Com o passar dos anos, existe uma queda da produção desse hormônio. Talvez esta seja uma característica do ser humano, mas não necessariamente significa um problema. Essa redução da produção do DHEA pode vir junto de alguns problemas, como a depressão.
Diante destas observações, desde a década de 80, muitos trabalhos foram feitos no sentido de buscar um entendimento de possíveis efeitos positivos do DHEA para osteoporose, rejuvenescimento, melhora do colesterol, controle de peso, memória e depressão, entre outros. Procurou-se saber quão interessante seria um tratamento com este hormônio. Isto levou a uma corrida em pesquisas, que resultou em trabalhos positivos e negativos. Com os positivos, as pessoas ficam muito alvoroçadas e o alvoroço alimentou o mercado de vitaminas, suplemento e reposições, que já é forte. São produtos muito procurados pelas promessas que fazem. A utilização ocorre sem supervisão médica, sem critério, e é preciso análise crítica para saber se o efeito é relevante.

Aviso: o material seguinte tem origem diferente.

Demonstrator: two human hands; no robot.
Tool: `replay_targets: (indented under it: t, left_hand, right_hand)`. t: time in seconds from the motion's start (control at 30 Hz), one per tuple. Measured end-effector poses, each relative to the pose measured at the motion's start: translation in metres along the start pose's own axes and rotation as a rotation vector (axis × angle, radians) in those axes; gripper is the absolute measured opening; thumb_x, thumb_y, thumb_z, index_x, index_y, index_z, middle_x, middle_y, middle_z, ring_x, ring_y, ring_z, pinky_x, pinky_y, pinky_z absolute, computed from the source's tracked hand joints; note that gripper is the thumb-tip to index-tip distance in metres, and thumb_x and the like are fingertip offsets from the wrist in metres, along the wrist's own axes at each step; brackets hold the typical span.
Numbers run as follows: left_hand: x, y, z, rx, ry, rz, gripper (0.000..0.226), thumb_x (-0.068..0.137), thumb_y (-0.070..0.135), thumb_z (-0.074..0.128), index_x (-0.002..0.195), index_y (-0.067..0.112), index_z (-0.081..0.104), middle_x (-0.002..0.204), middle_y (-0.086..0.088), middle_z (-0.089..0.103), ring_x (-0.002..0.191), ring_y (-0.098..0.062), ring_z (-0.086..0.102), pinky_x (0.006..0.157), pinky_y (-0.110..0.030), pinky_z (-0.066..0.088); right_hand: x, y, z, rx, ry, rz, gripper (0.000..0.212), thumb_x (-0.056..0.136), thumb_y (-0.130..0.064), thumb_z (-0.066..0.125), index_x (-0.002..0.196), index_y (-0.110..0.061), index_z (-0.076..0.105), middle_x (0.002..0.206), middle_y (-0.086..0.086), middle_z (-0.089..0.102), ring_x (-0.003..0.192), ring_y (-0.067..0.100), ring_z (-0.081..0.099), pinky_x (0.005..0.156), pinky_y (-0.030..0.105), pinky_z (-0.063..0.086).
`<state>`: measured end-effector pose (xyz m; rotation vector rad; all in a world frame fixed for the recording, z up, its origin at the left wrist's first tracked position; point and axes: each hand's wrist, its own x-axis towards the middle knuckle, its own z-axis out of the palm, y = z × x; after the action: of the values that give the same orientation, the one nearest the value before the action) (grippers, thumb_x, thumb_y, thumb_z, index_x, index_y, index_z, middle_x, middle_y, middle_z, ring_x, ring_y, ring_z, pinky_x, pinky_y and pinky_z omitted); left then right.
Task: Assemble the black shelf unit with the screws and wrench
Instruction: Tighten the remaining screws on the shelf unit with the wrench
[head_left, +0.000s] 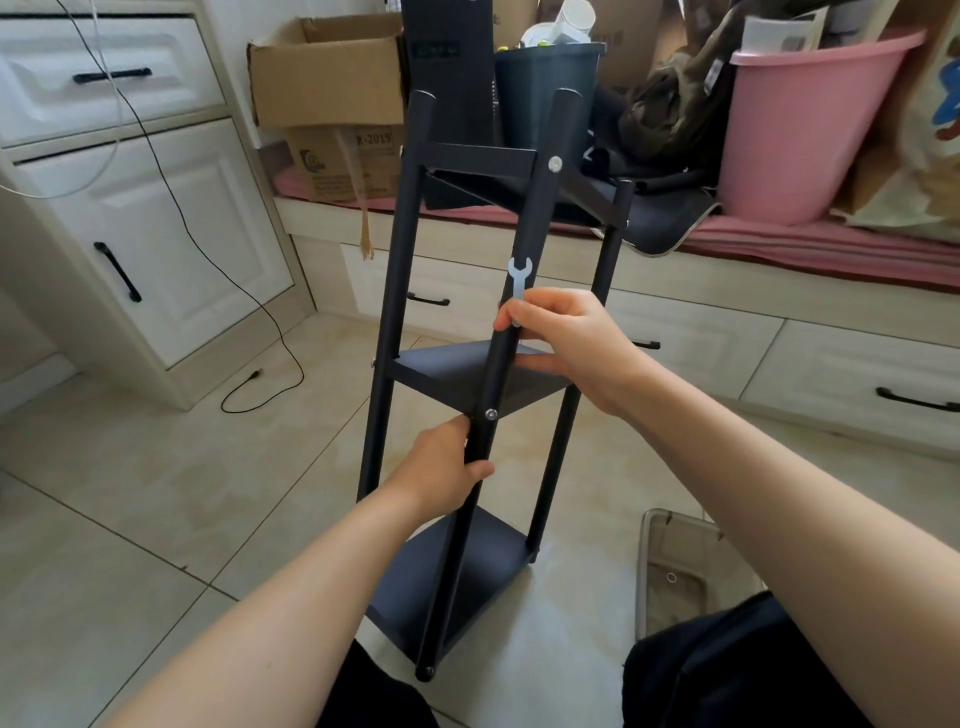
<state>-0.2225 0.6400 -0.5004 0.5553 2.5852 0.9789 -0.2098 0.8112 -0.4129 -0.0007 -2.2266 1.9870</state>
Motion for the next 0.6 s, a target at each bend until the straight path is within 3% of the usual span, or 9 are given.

Fazer suplementação de DHEA em pessoas idosas saudáveis vale a pena? Existem vários trabalhos muito conflitantes. Um deles mostrou que houve melhora na qualidade de vida, de sensações, mas não na sensibilidade à insulina e composição corporal. Foram demonstrados efeitos em homens entre 50 e 69 anos que estavam com o DHEA baixo e, sob dosagem regular e durante quatro meses, melhoraram humor, vigor sexual e sensação de bem-estar. Outro estudo falhou em demonstrar qualquer benefício do DHEA nestes fatores.
As mulheres, ao tomarem androgênios, podem sofrer com a acne e alterações na feminilidade, por isso há a necessidade de uma observação desse grupo. Existem alguns trabalhos que associam o uso do DHEA em mulheres pós-menopausa à incidência de câncer de mama. A partir disto, há uma preocupação em pesquisar mais sobre o assunto e, se houver um paciente que possa se beneficiar desse hormônio, o risco tem que ser calculado. O declínio natural da dosagem de DHEA com a idade não é justificativa para uma reposição. É preciso uma definição dos grupos que poderiam se beneficiar.
Outro uso polêmico do DHEA é na área dos esportes. O uso dessa substância como suplemento é considerado dopping em jogos olímpicos e na maioria dos esportes. Curiosamente, nos EUA, a liga de baseball não considera dopping o uso desta substância.
Por ser um precursor da síntese de esteróides sexuais, seu uso pode implicar em maiores níveis de estrogênios e androgênios na circulação. Na teoria, implicaria em um risco elevado para desenvolvimento de neoplasias em tecidos sensíveis a esses hormônios — como próstata, mama e ovário, por exemplo.”